For the past few months, the cybersecurity community saw an unprecedented threat attack from various fractions of cybercriminals. With the indices so far, it doesn’t seem the attackers will relent in their effort to continue to compromise systems.
If anything, the numbers of compromised systems have increased as countries put several measures in place to prevent an escalation of the virus.
From the reports gathered from March through April, it’s evident that coronavirus-themed attacks have become the normalcy in the online world. More cybercriminals are now reverting to a coronavirus-themed attack to gain access to users’ systems.
History has shown that hackers always take advantage of any worldwide event, whether bad or good, to scam victims. The recent upsurge of COVID-19-related attacks is no different.
Daily reports show that the attackers seem to raise their campaigns during the week and round up over the weekends.
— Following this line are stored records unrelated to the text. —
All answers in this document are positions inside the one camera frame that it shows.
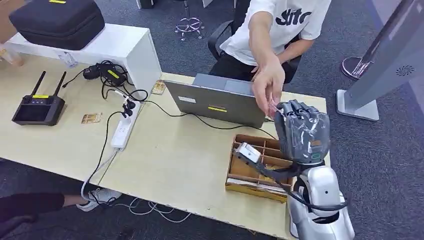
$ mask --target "router antenna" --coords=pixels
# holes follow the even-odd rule
[[[60,79],[59,85],[57,85],[56,91],[54,91],[53,96],[57,96],[58,95],[59,90],[61,89],[61,85],[64,82],[65,76],[66,76],[66,71],[63,72],[62,78]]]
[[[44,75],[46,75],[46,71],[42,71],[41,76],[40,76],[40,78],[38,79],[38,82],[37,82],[37,84],[35,85],[34,90],[32,90],[31,95],[35,95],[35,94],[36,94],[36,92],[37,92],[37,90],[39,89],[39,86],[40,86],[40,84],[41,84],[41,81],[42,81],[42,80],[43,80],[43,78],[44,78]]]

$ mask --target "office chair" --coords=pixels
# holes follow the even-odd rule
[[[186,40],[186,33],[197,32],[198,39],[202,39],[202,33],[200,29],[204,29],[205,26],[203,22],[200,21],[197,17],[191,17],[190,9],[189,9],[189,1],[188,0],[176,0],[179,2],[184,1],[184,9],[185,9],[185,17],[181,18],[179,23],[175,26],[175,32],[181,33],[181,41]]]
[[[219,46],[217,46],[218,39],[224,34],[224,32],[228,28],[230,28],[231,30],[231,35],[234,35],[236,33],[237,29],[239,29],[239,27],[245,21],[250,1],[251,0],[237,0],[237,3],[235,4],[234,19],[222,23],[209,37],[207,41],[207,47],[209,48],[209,51],[212,53],[216,60],[220,59],[222,54],[222,50],[219,50]],[[289,43],[287,43],[284,48],[287,48],[290,44],[298,41],[299,39],[299,35],[297,35]],[[301,58],[302,55],[282,64],[282,68],[285,71],[284,83],[288,84],[292,81],[292,78],[294,77],[296,70],[298,69]]]

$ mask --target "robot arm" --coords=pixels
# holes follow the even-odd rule
[[[355,233],[347,201],[339,190],[333,169],[325,166],[330,147],[330,121],[313,106],[290,100],[276,106],[274,116],[281,152],[293,161],[290,168],[269,170],[259,161],[260,153],[247,143],[235,151],[242,161],[259,173],[280,181],[297,177],[288,194],[292,234],[301,240],[351,240]]]

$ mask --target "laptop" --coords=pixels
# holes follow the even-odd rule
[[[197,74],[193,84],[164,80],[179,110],[255,128],[265,114],[252,93],[252,82]]]

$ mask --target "light wooden desk surface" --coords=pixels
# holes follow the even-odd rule
[[[106,119],[120,110],[122,98],[101,97],[101,83],[79,77],[59,96],[67,104],[56,126],[20,126],[11,121],[22,97],[30,94],[42,71],[47,71],[39,94],[53,94],[63,71],[60,60],[24,56],[25,65],[15,68],[0,62],[0,157],[69,178],[84,181],[94,170],[103,146]],[[70,80],[84,64],[67,69]],[[192,83],[194,78],[163,73],[162,79]],[[324,98],[284,92],[282,100],[297,99],[326,112]],[[168,90],[151,95],[170,114],[180,114]],[[81,124],[84,114],[103,113],[102,121]],[[110,122],[109,137],[118,116]],[[235,124],[205,119],[218,127]],[[276,136],[273,123],[263,129]],[[231,143],[236,134],[267,135],[252,128],[218,130],[193,116],[169,117],[157,106],[146,103],[132,131],[127,148],[109,166],[94,175],[92,183],[105,188],[171,206],[221,222],[248,228],[283,239],[291,239],[286,204],[225,191]],[[105,161],[112,153],[106,145]],[[325,158],[330,164],[329,155]]]
[[[15,161],[38,169],[85,181],[99,161],[106,135],[106,119],[122,106],[122,98],[110,94],[102,98],[99,80],[87,81],[82,76],[61,88],[59,97],[65,100],[65,108],[55,126],[21,126],[12,122],[22,97],[31,94],[41,73],[46,71],[38,89],[40,95],[52,95],[67,71],[64,82],[71,80],[87,65],[79,64],[67,69],[57,59],[24,55],[22,67],[12,67],[0,62],[0,158]],[[81,124],[85,114],[103,113],[102,121]],[[119,117],[110,121],[109,136],[115,131]],[[112,153],[106,148],[104,160]],[[97,184],[104,173],[99,171],[91,179]]]
[[[191,84],[193,77],[162,74],[163,80]],[[324,98],[284,92],[326,112]],[[181,114],[170,93],[149,98],[172,115]],[[217,127],[236,124],[203,118]],[[274,123],[262,129],[277,136]],[[213,129],[194,116],[169,117],[152,103],[141,110],[125,151],[110,164],[100,186],[200,216],[291,239],[286,204],[226,191],[231,146],[236,134],[268,137],[253,128]]]
With the majority of the world carrying out major parts of their business activities online using mobile phones and computers, they are more vulnerable to cyberattacks.
Before the coronavirus, many workers work from the network provided by their employers, which are more secure. But now, some use Wi-Fi and VPN, which are usually not the safest in terms of connection. That’s exactly why the rates of cyberattacks seem to have increased in recent times.
Cyberthreats keep rising daily
Reports from cybersecurity firms revealed that coronavirus-related themes have quadrupled since last month. The reason for this is the large numbers of cybercriminals who have left their previous threat method to join the growing list of coronavirus-related threat actors.
Some take advantage of the crisis by exploiting the panicking public on the price of disinfectants, face masks, and other commodities in high demand recently. Some other fraudsters sell masks to their victims but never make the exchange after receiving funds for the delivery.
Others are prying on the fears of people to deceive them they are from genuine health organizations. When the unlucky user complies with their request and provides login details, they pounce and infiltrate the user’s systems with malware. Several other online scammers have taken advantage of the situation to exploit their victims.
According to recent reports, victims in the UK have lost close to a million pounds to coronavirus-themed scams since last month.
Malware peddlers and phishers in pole position
Cybercriminals have reported that malware peddlers and phishers are responsible for the majority of the coronavirus-themed attacks. Ever since the outbreak began in Wuhan, they have been deceiving users with fake alerts and fake email notification camouflaging as health authorities to scam their victims.
They have disguised themselves as the World Health Organization (WHO), the US Centers for Disease and Control (CDC), and other local health authorities.
New malware spring up every day
Sophos researchers have reported that there has been an increased number of different variants of these malware attacks as the virus spread to other regions of the world.
In Italy, criminals have been impersonating Red Cross workers by deceiving old people they are doing a free test on the virus.
In a recent statement by the WHO, the organization warned the public to be wary of cybercriminals impersonating the organization and asking for login information. According to WHO, these criminals usually infect the systems once the user releases their login information. Once they are unknowingly invited, they cripple most of the activities within the system and siphon very important data from the victim’s device.
The US Cybersecurity Agency (CISA) has also warned the public to be cautious of these coronavirus-related scams.
“Cyber actors may send emails with malicious attachments …. to trick victims into revealing sensitive information,” the agency revealed.
It further cautioned individuals to depend only on trusted sources for an update about the pandemic.